The narrator of Transit then travels to Marseilles, a city teeming with people trying to … get off the continent. The narrator claims that he is not interested in leaving and, in fact, develops relationships with some locals. But his days are mostly spent in the cafés where the refugees gather and exchange information about ships due to depart and the like.

In the scene when the narrator tries to deliver Weidel’s things, he seems to inadvertently assume the identity of a man named Seidler—apparently the given name of the pseudonym Weidel. Then he haphazardly goes through the process of gaining a visa to remain, which is paradoxically dependent on definite plans to depart. The papers he must collect multiply, including travel visas simply permitting him to have left the camp where he was, to travel from Paris to Marseilles, and ultimately to leave the city within a certain window of days. This does not include the ticket he needs or the visa from the country to which he wants to travel.
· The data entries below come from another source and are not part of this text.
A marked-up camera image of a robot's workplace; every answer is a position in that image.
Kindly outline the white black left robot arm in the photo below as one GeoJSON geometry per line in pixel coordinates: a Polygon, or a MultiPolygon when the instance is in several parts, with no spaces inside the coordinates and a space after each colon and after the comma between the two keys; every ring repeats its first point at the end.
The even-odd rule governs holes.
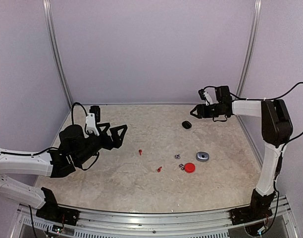
{"type": "Polygon", "coordinates": [[[41,209],[51,220],[62,216],[62,209],[50,189],[37,188],[10,178],[10,174],[37,175],[49,178],[64,178],[76,169],[85,170],[83,164],[91,157],[100,155],[101,149],[121,147],[127,125],[110,127],[103,123],[88,137],[78,124],[73,124],[59,133],[58,148],[42,152],[14,152],[0,148],[0,196],[41,209]]]}

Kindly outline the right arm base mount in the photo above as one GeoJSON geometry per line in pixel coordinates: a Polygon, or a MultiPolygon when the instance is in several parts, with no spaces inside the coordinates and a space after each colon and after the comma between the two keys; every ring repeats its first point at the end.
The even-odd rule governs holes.
{"type": "Polygon", "coordinates": [[[280,192],[276,189],[270,195],[261,196],[255,189],[248,206],[233,208],[229,211],[232,225],[266,219],[245,227],[246,233],[253,238],[261,237],[273,226],[278,212],[280,192]]]}

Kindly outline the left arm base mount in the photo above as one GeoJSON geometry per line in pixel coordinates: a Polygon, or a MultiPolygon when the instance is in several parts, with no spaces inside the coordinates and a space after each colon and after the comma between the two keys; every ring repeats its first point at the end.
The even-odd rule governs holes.
{"type": "Polygon", "coordinates": [[[45,196],[45,204],[37,209],[36,216],[64,225],[75,226],[80,212],[76,209],[59,206],[50,189],[42,187],[41,190],[45,196]]]}

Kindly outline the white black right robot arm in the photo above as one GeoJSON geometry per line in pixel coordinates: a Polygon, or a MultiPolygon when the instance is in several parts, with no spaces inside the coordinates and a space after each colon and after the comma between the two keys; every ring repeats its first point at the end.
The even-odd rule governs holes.
{"type": "Polygon", "coordinates": [[[265,150],[260,178],[252,192],[246,215],[257,220],[269,209],[275,194],[275,183],[282,167],[285,145],[293,133],[292,122],[285,102],[278,100],[222,100],[211,105],[198,104],[190,115],[198,119],[225,116],[261,118],[261,134],[265,150]]]}

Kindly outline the black earbud charging case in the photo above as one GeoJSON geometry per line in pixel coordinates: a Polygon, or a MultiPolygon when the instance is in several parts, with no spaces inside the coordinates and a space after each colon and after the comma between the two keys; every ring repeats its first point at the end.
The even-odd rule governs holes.
{"type": "Polygon", "coordinates": [[[185,120],[182,122],[182,127],[184,129],[190,129],[192,127],[192,124],[189,121],[185,120]]]}

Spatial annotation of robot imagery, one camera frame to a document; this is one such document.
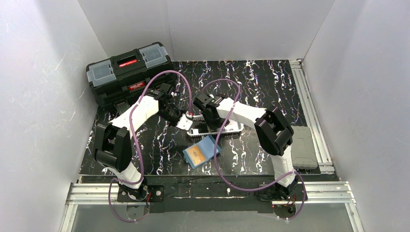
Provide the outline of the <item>white plastic basket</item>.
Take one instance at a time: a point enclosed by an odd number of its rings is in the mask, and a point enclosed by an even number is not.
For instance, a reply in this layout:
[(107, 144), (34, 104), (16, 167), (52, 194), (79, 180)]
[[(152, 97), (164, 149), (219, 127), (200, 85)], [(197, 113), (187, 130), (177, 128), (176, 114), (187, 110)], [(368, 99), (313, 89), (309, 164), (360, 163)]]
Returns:
[(241, 133), (244, 129), (244, 124), (231, 119), (228, 120), (224, 127), (217, 128), (215, 125), (207, 123), (203, 115), (187, 115), (187, 118), (193, 122), (192, 126), (187, 131), (187, 134), (190, 137), (217, 135), (220, 129), (222, 129), (222, 135), (237, 134)]

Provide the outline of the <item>blue leather card holder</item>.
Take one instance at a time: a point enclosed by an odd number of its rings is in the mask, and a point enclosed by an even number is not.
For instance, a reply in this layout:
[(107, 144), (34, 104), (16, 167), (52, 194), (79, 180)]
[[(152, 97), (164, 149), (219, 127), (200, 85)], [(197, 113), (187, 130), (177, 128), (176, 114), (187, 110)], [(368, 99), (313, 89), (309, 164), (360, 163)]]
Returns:
[(203, 165), (204, 163), (208, 162), (209, 160), (213, 159), (214, 157), (214, 148), (215, 145), (217, 145), (217, 149), (216, 149), (216, 154), (219, 155), (220, 152), (222, 151), (222, 148), (216, 143), (215, 137), (212, 135), (208, 135), (206, 137), (204, 137), (202, 140), (200, 140), (199, 142), (195, 143), (194, 145), (199, 146), (201, 152), (204, 154), (206, 161), (201, 163), (198, 166), (194, 166), (192, 161), (190, 160), (188, 154), (187, 154), (187, 150), (188, 148), (192, 147), (193, 145), (191, 145), (190, 147), (186, 148), (183, 150), (183, 159), (186, 163), (188, 163), (191, 168), (196, 169), (199, 166)]

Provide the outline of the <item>orange credit card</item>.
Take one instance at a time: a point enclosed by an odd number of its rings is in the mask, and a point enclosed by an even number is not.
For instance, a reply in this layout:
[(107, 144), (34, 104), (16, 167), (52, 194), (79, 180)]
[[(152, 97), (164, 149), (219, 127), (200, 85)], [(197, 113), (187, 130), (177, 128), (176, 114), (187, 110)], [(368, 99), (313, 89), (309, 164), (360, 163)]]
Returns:
[(192, 147), (188, 148), (187, 154), (194, 166), (198, 166), (206, 161), (204, 154), (201, 152), (199, 146), (197, 145), (193, 145)]

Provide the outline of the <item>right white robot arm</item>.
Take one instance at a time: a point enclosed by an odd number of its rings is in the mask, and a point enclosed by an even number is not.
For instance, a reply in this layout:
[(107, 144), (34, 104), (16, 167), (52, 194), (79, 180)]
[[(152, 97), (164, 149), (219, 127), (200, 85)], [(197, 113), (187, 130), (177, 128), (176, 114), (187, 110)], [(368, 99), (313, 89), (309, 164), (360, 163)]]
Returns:
[(272, 189), (275, 197), (284, 199), (293, 194), (298, 183), (291, 157), (294, 131), (279, 109), (253, 107), (238, 102), (237, 98), (204, 93), (195, 97), (193, 104), (202, 112), (206, 124), (218, 131), (216, 142), (230, 120), (256, 131), (261, 148), (270, 155), (275, 180), (264, 186), (247, 188), (246, 192)]

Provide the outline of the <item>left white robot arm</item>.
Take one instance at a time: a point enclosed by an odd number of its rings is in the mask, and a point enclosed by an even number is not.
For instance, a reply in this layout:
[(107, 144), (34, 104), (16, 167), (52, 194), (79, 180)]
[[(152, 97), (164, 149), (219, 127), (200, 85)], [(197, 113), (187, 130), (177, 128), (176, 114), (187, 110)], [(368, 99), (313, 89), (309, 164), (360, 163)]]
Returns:
[(149, 88), (133, 105), (135, 111), (129, 108), (110, 122), (96, 126), (92, 155), (116, 175), (120, 189), (133, 200), (143, 201), (149, 197), (147, 180), (132, 163), (135, 130), (154, 115), (181, 130), (188, 130), (192, 125), (187, 112), (171, 103), (174, 95), (175, 89), (170, 84), (163, 83), (158, 90)]

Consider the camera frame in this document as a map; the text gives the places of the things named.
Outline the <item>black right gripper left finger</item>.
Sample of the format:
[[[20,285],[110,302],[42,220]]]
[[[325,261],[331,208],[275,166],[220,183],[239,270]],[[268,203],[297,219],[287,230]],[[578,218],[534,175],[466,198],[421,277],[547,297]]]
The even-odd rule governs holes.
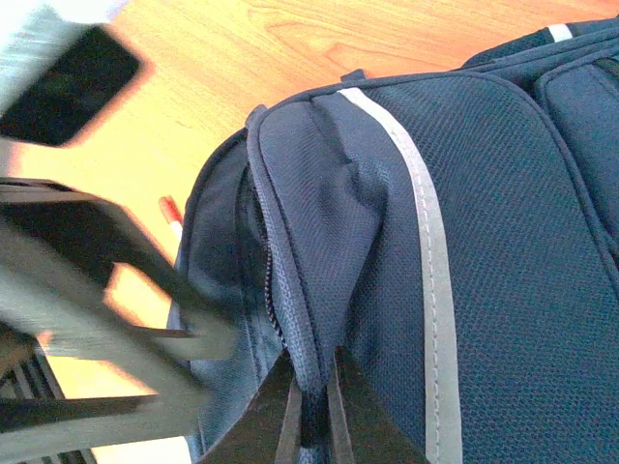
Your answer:
[[[282,351],[246,411],[200,459],[206,464],[290,464],[299,460],[302,393]]]

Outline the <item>navy blue student backpack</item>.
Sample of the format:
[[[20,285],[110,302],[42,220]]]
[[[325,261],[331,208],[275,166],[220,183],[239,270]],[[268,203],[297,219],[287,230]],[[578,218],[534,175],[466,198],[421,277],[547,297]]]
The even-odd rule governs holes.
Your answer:
[[[257,108],[199,173],[176,267],[240,329],[189,364],[213,391],[195,463],[282,351],[297,463],[333,463],[338,347],[428,463],[616,462],[617,19]]]

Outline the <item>red capped white marker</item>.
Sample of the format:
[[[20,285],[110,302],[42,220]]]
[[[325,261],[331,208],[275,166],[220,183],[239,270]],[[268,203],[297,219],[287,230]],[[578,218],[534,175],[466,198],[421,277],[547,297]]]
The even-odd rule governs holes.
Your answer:
[[[166,223],[174,233],[178,241],[182,240],[183,216],[171,196],[162,196],[158,201],[160,211]]]

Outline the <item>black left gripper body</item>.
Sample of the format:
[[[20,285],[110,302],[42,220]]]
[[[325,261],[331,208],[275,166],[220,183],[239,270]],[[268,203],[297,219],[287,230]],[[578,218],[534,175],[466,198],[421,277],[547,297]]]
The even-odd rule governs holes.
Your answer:
[[[82,131],[140,74],[143,62],[93,26],[1,116],[1,135],[59,147]]]

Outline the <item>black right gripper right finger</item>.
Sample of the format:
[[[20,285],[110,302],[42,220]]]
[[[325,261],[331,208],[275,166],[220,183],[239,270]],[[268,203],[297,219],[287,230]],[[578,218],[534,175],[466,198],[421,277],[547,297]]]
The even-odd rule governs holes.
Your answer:
[[[393,423],[362,369],[344,348],[334,353],[327,388],[333,463],[426,463],[425,455]]]

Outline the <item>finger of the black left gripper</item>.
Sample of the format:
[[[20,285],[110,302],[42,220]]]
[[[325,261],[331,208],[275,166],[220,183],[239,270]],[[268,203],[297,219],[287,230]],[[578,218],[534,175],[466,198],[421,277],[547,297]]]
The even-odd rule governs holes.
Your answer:
[[[116,311],[182,360],[229,358],[237,328],[173,269],[121,206],[52,181],[1,181],[2,256],[78,305]]]
[[[208,395],[1,400],[1,461],[192,433]]]
These complexities are manifold, and the events of leaving or staying are interlinked in unexpected and seemingly illogical ways.

As though this were this not enough, Transit‘s narrator becomes involved with Weidel’s wife, who in fact does not really enter into the story until it is well underway. Their relationship is very peculiar and reflects in part the exceptional emotional needs that refugees have of one another and the favors and privileges each can offer and provide. Although their relationship is never explicitly romantic, all indications suggest something more than friendship is at foot.

The narrator is working to help Weidel’s wife, Marie, leave the port city, but he is also engaged in a less tacit competition with the man Marie is accompanying, a doctor headed to South America. In the end …

But you’re not going to read this book for its ending. You’ll read it for the beginning, the middle, and the end, none of which my summary disturbs, for as we enlightened readers no, a précis is just a retelling that does no violence to the artistic integrity of the original …

Profound Unknowing

In Transit, no one really knows who the other is. The reader is never certain of who the narrator really is. Neither does Marie know that the narrator is pretending to be Weidel to assist her. Near the end of the novel the narrator appears to have arranged things so that he can leave with Maria and the doctor (although he will not share with them this intention). But at the last moment he decides, although his remaining will put him in jeopardy, to do just that.


I intend to blow your mind my telling you that this novel concerns statelessness.

Now that your mind is blown, I want to confess that this thought really only occurs to me after reading an excellent article in the New York Review of Books called “The Right to Belong,” written by Atossa Araxia Abrahamian.

At one point in her discussion of two recent books on statelessness, Abrahamian refers to novels dramatizing this situation, and as I read this my mind, the strange thing that it is, turned towards Transit.

The reason is obvious:

The characters of the book are all located in an interstitial zone where their status depends on momentary geopolitical transformations, the whims of empowered officials of various countries, and the contents of their baggage.

They are stateless in the sense that they are between one state and another, and they suffer the insecurity of not knowing what their fates will be.

But I must confess that my imagination did not make the connection while I was reading the book. What’s more, the profound unknowing that I was led to was not that of being dispossessed of a nationality. And so I wonder why.